THE PROBLEM >> Using the data below, restate exactly every line from the one with "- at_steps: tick" up to and including the one with "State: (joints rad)". No picture belongs in it.

GIVEN DATA >>
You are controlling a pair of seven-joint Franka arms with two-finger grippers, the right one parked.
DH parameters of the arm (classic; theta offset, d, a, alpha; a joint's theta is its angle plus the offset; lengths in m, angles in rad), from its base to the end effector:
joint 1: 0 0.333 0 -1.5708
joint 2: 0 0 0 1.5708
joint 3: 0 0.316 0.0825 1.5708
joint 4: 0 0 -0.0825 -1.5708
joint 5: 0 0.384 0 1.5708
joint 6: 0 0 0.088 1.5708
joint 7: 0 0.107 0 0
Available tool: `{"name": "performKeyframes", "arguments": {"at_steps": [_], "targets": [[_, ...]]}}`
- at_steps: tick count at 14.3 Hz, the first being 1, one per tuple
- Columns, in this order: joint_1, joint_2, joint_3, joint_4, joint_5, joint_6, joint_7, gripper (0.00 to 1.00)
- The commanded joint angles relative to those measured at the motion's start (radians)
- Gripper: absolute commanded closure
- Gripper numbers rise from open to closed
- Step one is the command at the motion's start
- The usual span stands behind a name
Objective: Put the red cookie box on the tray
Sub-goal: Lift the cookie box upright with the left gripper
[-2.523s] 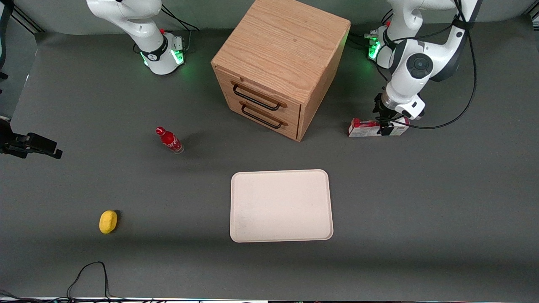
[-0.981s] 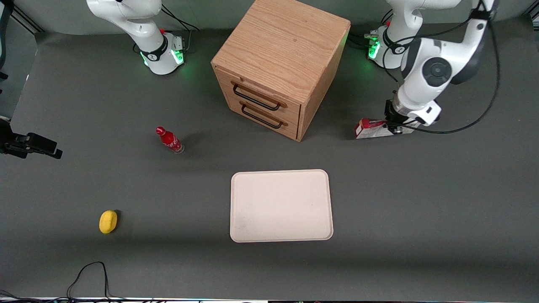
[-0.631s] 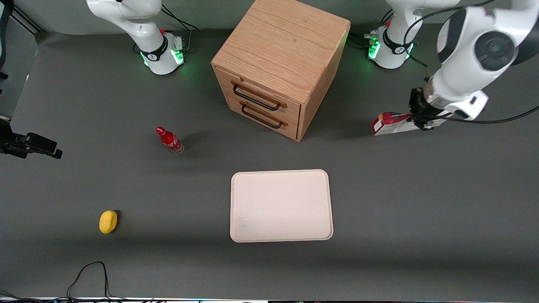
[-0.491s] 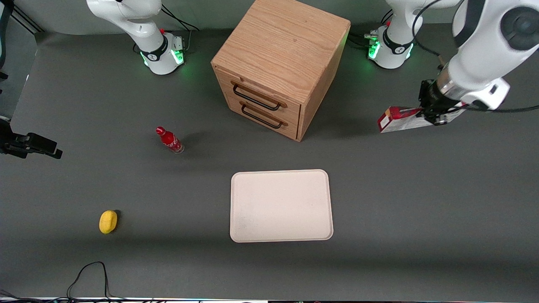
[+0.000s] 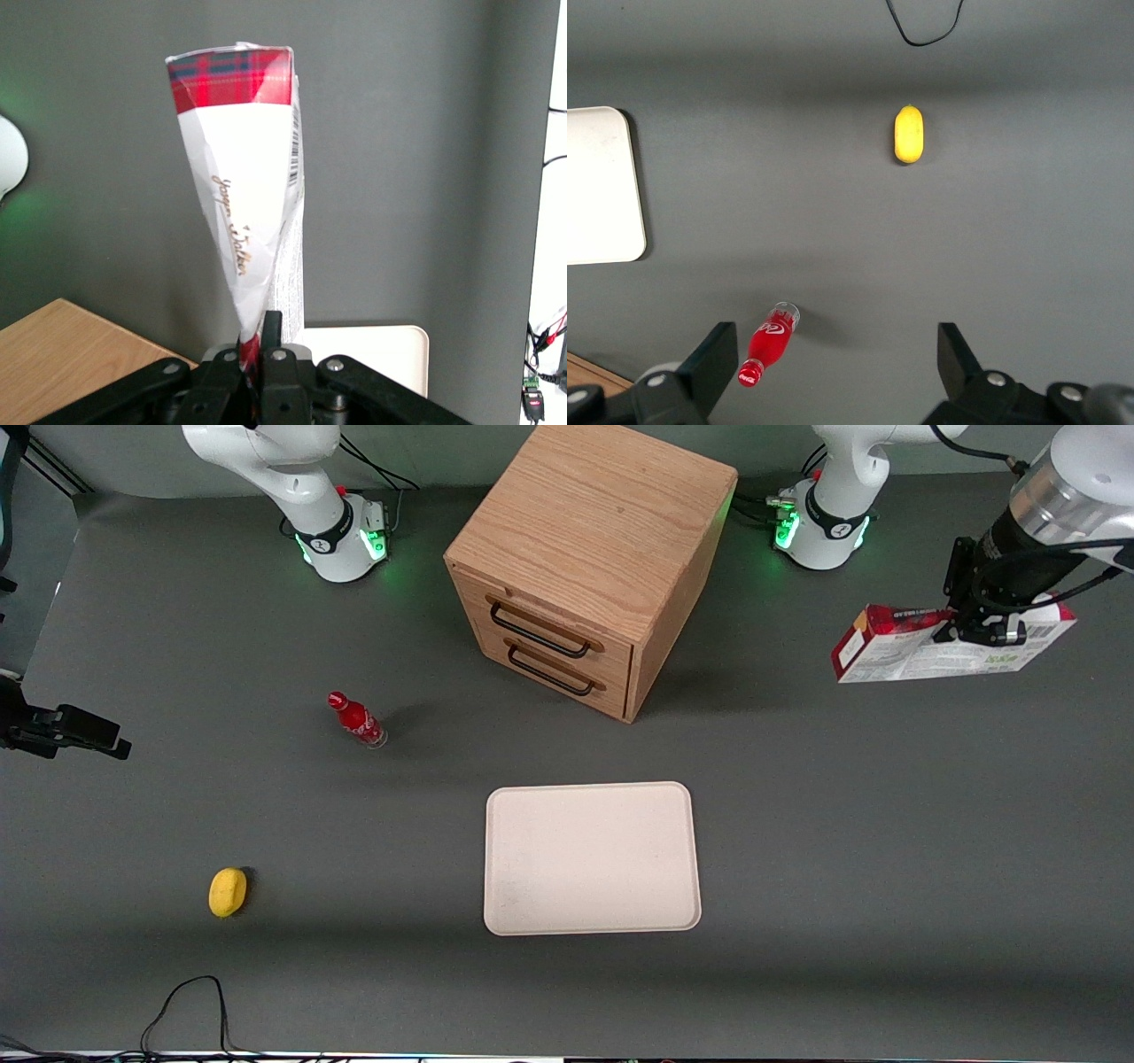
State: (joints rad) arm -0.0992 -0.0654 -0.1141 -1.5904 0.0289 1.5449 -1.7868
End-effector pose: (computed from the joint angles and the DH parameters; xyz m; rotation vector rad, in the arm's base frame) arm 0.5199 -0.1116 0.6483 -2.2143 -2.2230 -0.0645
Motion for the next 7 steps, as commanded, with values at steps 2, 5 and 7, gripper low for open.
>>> {"name": "performKeyframes", "arguments": {"at_steps": [2, 5, 7], "targets": [[-0.004, 0.247, -0.009, 0.277, 0.014, -0.022, 0.104, 1.00], [-0.022, 0.350, -0.015, 0.397, 0.005, -0.017, 0.313, 1.00], [-0.046, 0.401, -0.044, 0.437, 0.003, 0.001, 0.423, 1.00]]}}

OUTPUT OF THE EXERCISE >>
- at_steps: tick count at 14.3 Hz, the first being 1, one per tuple
- Columns, in this order: joint_1, joint_2, joint_3, joint_4, joint_5, joint_6, joint_7, gripper (0.00 to 1.00)
- The commanded joint angles relative to those measured at the motion's start (radians)
- Gripper: absolute commanded closure
- Gripper numbers rise from open to closed
- Step one is the command at the motion's start
- The usual span stands behind a name
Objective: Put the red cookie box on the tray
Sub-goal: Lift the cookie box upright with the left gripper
[-2.523s] 
[-0.981s] 
[-0.631s] 
[-0.491s] 
[+0.000s] 
State: (joints rad) arm -0.0992 -0.0654 -0.1141 -1.5904 0.0289 1.5449 -1.7868

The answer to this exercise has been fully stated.